■ **YOUR OBJECTIVE**: Give back exactly the lines of the material below that start at the line containing "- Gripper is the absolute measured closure" and end at the line containing "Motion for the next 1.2", and no others.
---------------
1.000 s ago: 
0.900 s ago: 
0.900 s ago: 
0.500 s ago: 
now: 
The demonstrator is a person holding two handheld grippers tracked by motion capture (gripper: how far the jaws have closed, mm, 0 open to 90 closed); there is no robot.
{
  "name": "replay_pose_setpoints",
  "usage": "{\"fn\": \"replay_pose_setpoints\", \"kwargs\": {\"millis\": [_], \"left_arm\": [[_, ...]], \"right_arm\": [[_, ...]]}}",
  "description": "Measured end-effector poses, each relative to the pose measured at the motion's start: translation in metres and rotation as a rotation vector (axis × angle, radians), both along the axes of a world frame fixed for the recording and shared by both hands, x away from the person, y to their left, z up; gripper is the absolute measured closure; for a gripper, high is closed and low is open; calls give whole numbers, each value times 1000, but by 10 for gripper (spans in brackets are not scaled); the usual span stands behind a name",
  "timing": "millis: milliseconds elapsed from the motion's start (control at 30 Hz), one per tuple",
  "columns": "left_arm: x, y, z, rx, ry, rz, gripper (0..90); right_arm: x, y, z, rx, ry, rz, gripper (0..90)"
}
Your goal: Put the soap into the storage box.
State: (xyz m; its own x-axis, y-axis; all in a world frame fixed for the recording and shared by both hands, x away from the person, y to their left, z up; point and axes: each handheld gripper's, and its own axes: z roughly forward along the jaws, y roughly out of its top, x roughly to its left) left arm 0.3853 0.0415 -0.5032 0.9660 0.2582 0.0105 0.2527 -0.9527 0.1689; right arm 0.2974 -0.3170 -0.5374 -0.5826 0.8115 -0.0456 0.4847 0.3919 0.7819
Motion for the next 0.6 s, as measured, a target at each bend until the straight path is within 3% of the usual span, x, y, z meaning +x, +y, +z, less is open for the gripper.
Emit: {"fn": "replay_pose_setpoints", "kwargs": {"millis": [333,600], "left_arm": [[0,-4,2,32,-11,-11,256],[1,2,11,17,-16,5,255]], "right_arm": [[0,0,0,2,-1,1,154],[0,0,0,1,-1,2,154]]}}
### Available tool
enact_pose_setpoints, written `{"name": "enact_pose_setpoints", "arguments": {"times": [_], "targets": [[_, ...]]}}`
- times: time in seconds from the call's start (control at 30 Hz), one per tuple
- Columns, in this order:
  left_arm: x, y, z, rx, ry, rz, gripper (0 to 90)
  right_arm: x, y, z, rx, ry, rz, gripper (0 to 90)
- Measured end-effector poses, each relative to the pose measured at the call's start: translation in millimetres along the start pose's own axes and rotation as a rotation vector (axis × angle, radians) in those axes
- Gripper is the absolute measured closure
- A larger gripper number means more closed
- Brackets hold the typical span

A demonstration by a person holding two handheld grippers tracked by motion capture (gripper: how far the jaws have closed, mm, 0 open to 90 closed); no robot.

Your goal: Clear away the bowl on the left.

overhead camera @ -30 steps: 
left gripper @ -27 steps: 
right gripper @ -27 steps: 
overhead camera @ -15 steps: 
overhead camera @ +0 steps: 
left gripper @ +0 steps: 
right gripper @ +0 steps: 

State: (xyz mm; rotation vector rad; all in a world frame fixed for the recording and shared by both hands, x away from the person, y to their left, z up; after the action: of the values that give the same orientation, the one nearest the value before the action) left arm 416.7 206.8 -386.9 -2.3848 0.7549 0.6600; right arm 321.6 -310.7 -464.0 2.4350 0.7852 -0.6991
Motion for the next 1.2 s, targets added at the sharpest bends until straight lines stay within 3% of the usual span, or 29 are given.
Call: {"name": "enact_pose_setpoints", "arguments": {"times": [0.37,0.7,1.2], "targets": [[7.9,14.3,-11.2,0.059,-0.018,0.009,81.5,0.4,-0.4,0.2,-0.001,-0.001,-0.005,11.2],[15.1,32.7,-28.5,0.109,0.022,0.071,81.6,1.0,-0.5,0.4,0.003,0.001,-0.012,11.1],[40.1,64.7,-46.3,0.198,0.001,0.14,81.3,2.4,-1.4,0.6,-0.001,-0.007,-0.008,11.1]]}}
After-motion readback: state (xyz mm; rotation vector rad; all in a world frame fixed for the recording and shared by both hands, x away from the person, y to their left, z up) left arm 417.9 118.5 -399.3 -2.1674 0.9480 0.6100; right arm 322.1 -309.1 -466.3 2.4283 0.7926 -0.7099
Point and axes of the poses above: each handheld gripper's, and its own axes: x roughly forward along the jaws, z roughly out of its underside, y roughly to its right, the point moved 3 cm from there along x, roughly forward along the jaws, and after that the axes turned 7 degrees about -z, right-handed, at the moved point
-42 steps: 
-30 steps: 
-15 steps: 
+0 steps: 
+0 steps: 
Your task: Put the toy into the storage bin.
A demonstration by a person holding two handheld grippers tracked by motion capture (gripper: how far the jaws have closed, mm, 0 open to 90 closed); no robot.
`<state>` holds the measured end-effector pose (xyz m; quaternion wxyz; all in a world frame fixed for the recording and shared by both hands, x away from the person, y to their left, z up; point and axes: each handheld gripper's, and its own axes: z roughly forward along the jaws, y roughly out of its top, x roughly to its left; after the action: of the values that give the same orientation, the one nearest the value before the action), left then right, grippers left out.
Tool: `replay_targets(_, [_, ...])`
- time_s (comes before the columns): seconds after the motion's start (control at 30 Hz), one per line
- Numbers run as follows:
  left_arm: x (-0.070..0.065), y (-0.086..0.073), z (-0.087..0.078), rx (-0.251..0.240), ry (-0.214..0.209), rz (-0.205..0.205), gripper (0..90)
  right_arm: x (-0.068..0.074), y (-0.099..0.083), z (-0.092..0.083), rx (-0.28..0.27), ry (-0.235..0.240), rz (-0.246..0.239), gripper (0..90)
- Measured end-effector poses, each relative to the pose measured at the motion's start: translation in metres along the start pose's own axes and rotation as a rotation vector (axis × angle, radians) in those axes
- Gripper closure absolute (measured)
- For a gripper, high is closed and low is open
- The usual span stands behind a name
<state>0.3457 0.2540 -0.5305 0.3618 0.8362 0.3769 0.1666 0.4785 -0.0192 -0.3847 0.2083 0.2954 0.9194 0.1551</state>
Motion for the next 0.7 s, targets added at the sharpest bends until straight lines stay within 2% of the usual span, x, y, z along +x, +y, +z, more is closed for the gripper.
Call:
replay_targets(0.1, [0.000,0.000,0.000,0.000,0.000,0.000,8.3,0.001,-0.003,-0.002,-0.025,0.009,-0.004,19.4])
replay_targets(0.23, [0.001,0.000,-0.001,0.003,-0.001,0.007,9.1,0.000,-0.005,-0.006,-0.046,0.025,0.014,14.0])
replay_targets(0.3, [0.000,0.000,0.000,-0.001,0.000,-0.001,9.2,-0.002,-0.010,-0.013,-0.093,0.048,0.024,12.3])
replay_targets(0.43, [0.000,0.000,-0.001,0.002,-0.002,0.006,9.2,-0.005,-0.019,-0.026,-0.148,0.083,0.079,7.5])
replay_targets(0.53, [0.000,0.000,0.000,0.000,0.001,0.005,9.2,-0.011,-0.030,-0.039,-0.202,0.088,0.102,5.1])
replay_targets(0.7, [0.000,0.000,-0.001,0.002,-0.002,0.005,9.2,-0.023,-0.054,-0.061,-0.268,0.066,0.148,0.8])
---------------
■ **SOLUTION TO THIS EXERCISE**:
- Gripper is the absolute measured closure
- A larger gripper number means more closed
- Brackets hold the typical span

A demonstration by a person holding two handheld grippers tracked by motion capture (gripper: how far the jaws have closed, mm, 0 open to 90 closed); no robot.

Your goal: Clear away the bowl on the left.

overhead camera @ -30 steps: 
left gripper @ -27 steps: 
right gripper @ -27 steps: 
overhead camera @ -15 steps: 
overhead camera @ +0 steps: 
left gripper @ +0 steps: 
right gripper @ +0 steps: 

State: (xyz mm; rotation vector rad; all in a world frame fixed for the recording and shared by both hands, x away from the person, y to their left, z up; after the action: of the values that give the same orientation, the one nearest the value before the action) left arm 416.7 206.8 -386.9 -2.3848 0.7549 0.6600; right arm 321.6 -310.7 -464.0 2.4350 0.7852 -0.6991
Motion for the next 1.2 s, targets added at the sharpest bends until straight lines stay within 3% of the usual span, or 29 are given.

The exercise requires nothing further.